- DATA SEGMENT -
Start of Block
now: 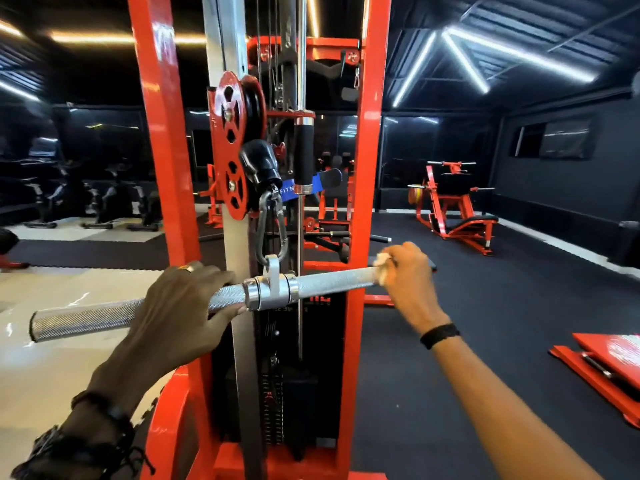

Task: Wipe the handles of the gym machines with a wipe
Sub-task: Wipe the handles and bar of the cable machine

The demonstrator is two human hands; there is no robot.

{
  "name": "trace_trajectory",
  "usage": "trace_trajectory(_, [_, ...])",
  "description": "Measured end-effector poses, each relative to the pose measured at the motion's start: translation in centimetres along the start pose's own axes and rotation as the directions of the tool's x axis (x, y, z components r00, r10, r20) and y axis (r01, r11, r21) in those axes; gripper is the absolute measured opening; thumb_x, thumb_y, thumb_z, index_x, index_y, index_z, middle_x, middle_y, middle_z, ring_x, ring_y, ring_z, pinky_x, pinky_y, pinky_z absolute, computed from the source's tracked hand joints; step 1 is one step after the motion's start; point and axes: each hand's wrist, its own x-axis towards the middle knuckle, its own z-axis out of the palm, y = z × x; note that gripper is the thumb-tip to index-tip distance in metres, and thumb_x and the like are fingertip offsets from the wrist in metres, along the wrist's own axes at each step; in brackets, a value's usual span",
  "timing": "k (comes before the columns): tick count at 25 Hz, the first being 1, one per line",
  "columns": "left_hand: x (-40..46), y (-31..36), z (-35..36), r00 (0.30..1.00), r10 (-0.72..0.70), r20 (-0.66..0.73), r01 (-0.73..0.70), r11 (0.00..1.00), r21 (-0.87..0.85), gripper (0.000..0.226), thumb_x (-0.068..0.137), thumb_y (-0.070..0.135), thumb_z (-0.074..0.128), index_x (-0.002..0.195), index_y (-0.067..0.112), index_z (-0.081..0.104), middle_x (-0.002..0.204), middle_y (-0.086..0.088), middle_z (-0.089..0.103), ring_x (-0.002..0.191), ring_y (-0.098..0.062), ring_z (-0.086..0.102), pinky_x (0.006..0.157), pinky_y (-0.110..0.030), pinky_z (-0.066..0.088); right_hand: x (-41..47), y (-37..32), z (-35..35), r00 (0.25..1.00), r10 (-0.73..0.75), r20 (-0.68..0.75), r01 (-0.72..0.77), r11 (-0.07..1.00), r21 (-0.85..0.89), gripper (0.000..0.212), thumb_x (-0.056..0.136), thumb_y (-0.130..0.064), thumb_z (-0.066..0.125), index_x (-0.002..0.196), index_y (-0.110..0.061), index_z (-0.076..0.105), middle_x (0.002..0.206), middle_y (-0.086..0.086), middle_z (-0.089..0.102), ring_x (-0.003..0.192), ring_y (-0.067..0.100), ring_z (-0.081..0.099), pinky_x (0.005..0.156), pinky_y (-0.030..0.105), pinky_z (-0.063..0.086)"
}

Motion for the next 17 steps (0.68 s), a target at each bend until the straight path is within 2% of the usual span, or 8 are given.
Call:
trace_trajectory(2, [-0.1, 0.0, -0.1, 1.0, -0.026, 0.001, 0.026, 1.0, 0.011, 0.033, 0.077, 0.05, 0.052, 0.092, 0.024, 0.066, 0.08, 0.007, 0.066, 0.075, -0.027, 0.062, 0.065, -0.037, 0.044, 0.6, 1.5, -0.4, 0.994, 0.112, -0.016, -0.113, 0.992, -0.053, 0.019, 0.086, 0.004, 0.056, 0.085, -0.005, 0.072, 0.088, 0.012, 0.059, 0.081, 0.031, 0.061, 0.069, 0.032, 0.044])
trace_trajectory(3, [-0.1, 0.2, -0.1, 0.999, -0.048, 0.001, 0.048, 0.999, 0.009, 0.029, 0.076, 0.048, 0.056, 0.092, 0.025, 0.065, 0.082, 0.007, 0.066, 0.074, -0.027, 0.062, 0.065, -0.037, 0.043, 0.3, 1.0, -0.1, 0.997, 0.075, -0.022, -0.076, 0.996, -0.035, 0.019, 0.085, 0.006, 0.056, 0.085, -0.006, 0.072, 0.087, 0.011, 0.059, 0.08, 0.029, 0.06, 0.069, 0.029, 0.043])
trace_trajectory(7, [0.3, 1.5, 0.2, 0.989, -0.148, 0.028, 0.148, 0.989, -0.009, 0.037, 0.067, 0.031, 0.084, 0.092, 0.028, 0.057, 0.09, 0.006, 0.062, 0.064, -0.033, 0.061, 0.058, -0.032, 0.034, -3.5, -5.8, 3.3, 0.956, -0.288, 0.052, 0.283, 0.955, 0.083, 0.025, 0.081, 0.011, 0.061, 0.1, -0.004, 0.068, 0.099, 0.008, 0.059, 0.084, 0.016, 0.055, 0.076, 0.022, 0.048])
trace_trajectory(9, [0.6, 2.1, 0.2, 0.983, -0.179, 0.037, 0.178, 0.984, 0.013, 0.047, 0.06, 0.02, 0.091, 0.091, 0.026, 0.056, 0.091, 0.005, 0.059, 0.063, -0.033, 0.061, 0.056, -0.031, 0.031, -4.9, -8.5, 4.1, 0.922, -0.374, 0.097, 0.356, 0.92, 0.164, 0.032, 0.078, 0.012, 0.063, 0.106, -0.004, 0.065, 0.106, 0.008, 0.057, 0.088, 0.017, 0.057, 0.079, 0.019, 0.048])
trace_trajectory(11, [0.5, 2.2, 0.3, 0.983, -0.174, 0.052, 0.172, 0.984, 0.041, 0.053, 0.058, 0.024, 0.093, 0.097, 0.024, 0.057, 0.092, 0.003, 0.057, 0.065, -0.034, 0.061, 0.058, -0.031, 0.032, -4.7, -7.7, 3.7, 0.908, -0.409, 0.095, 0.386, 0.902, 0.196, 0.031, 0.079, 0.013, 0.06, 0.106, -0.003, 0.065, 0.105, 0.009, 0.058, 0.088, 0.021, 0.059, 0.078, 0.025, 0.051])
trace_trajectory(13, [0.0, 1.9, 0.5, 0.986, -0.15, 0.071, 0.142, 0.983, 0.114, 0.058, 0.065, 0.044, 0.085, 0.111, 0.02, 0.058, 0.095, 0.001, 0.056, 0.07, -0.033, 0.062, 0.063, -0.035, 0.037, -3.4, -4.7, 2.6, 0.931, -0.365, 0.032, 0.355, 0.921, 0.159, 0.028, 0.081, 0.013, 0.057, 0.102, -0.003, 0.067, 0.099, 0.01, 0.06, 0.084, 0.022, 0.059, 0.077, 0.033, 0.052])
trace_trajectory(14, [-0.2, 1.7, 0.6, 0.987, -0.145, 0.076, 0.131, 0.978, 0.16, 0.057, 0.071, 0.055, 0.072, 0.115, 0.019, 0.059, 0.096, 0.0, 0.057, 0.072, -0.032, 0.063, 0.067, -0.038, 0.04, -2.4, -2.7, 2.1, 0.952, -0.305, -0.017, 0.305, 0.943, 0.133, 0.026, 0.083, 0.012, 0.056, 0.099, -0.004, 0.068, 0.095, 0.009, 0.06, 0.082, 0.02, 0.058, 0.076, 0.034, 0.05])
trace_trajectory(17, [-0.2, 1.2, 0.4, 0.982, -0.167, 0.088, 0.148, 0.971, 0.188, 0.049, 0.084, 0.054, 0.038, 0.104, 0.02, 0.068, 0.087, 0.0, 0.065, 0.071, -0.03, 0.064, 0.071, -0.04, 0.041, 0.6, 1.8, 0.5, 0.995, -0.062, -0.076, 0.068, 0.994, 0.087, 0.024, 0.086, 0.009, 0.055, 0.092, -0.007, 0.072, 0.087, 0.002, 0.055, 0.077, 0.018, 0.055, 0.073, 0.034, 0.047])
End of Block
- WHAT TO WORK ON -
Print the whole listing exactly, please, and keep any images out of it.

- TASK ANSWER -
now: 

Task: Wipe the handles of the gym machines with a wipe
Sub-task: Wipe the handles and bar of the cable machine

The demonstrator is two human hands; there is no robot.

{
  "name": "trace_trajectory",
  "usage": "trace_trajectory(_, [_, ...])",
  "description": "Measured end-effector poses, each relative to the pose measured at the motion's start: translation in centimetres along the start pose's own axes and rotation as the directions of the tool's x axis (x, y, z components r00, r10, r20) and y axis (r01, r11, r21) in those axes; gripper is the absolute measured opening; thumb_x, thumb_y, thumb_z, index_x, index_y, index_z, middle_x, middle_y, middle_z, ring_x, ring_y, ring_z, pinky_x, pinky_y, pinky_z absolute, computed from the source's tracked hand joints; step 1 is one step after the motion's start; point and axes: each hand's wrist, its own x-axis towards the middle knuckle, its own z-axis out of the palm, y = z × x; note that gripper is the thumb-tip to index-tip distance in metres, and thumb_x and the like are fingertip offsets from the wrist in metres, along the wrist's own axes at each step; in brackets, a value's usual span",
  "timing": "k (comes before the columns): tick count at 25 Hz, the first being 1, one per line",
  "columns": "left_hand: x (-40..46), y (-31..36), z (-35..36), r00 (0.30..1.00), r10 (-0.72..0.70), r20 (-0.66..0.73), r01 (-0.73..0.70), r11 (0.00..1.00), r21 (-0.87..0.85), gripper (0.000..0.226), thumb_x (-0.068..0.137), thumb_y (-0.070..0.135), thumb_z (-0.074..0.128), index_x (-0.002..0.195), index_y (-0.067..0.112), index_z (-0.081..0.104), middle_x (-0.002..0.204), middle_y (-0.086..0.088), middle_z (-0.089..0.103), ring_x (-0.002..0.191), ring_y (-0.098..0.062), ring_z (-0.086..0.102), pinky_x (0.006..0.157), pinky_y (-0.110..0.030), pinky_z (-0.066..0.088); right_hand: x (-41..47), y (-37..32), z (-35..35), r00 (0.25..1.00), r10 (-0.73..0.75), r20 (-0.68..0.75), r01 (-0.72..0.77), r11 (-0.07..1.00), r21 (-0.85..0.89), gripper (0.000..0.212), thumb_x (-0.056..0.136), thumb_y (-0.130..0.064), thumb_z (-0.066..0.125), index_x (-0.002..0.196), index_y (-0.110..0.061), index_z (-0.076..0.105), middle_x (0.002..0.206), middle_y (-0.086..0.086), middle_z (-0.089..0.102), ring_x (-0.003..0.192), ring_y (-0.067..0.100), ring_z (-0.081..0.099), pinky_x (0.005..0.156), pinky_y (-0.030..0.105), pinky_z (-0.063..0.086)"
}

Motion for the next 17 steps (0.68 s), a target at each bend until the straight path is within 2% of the usual span, or 8 are given.
Call:
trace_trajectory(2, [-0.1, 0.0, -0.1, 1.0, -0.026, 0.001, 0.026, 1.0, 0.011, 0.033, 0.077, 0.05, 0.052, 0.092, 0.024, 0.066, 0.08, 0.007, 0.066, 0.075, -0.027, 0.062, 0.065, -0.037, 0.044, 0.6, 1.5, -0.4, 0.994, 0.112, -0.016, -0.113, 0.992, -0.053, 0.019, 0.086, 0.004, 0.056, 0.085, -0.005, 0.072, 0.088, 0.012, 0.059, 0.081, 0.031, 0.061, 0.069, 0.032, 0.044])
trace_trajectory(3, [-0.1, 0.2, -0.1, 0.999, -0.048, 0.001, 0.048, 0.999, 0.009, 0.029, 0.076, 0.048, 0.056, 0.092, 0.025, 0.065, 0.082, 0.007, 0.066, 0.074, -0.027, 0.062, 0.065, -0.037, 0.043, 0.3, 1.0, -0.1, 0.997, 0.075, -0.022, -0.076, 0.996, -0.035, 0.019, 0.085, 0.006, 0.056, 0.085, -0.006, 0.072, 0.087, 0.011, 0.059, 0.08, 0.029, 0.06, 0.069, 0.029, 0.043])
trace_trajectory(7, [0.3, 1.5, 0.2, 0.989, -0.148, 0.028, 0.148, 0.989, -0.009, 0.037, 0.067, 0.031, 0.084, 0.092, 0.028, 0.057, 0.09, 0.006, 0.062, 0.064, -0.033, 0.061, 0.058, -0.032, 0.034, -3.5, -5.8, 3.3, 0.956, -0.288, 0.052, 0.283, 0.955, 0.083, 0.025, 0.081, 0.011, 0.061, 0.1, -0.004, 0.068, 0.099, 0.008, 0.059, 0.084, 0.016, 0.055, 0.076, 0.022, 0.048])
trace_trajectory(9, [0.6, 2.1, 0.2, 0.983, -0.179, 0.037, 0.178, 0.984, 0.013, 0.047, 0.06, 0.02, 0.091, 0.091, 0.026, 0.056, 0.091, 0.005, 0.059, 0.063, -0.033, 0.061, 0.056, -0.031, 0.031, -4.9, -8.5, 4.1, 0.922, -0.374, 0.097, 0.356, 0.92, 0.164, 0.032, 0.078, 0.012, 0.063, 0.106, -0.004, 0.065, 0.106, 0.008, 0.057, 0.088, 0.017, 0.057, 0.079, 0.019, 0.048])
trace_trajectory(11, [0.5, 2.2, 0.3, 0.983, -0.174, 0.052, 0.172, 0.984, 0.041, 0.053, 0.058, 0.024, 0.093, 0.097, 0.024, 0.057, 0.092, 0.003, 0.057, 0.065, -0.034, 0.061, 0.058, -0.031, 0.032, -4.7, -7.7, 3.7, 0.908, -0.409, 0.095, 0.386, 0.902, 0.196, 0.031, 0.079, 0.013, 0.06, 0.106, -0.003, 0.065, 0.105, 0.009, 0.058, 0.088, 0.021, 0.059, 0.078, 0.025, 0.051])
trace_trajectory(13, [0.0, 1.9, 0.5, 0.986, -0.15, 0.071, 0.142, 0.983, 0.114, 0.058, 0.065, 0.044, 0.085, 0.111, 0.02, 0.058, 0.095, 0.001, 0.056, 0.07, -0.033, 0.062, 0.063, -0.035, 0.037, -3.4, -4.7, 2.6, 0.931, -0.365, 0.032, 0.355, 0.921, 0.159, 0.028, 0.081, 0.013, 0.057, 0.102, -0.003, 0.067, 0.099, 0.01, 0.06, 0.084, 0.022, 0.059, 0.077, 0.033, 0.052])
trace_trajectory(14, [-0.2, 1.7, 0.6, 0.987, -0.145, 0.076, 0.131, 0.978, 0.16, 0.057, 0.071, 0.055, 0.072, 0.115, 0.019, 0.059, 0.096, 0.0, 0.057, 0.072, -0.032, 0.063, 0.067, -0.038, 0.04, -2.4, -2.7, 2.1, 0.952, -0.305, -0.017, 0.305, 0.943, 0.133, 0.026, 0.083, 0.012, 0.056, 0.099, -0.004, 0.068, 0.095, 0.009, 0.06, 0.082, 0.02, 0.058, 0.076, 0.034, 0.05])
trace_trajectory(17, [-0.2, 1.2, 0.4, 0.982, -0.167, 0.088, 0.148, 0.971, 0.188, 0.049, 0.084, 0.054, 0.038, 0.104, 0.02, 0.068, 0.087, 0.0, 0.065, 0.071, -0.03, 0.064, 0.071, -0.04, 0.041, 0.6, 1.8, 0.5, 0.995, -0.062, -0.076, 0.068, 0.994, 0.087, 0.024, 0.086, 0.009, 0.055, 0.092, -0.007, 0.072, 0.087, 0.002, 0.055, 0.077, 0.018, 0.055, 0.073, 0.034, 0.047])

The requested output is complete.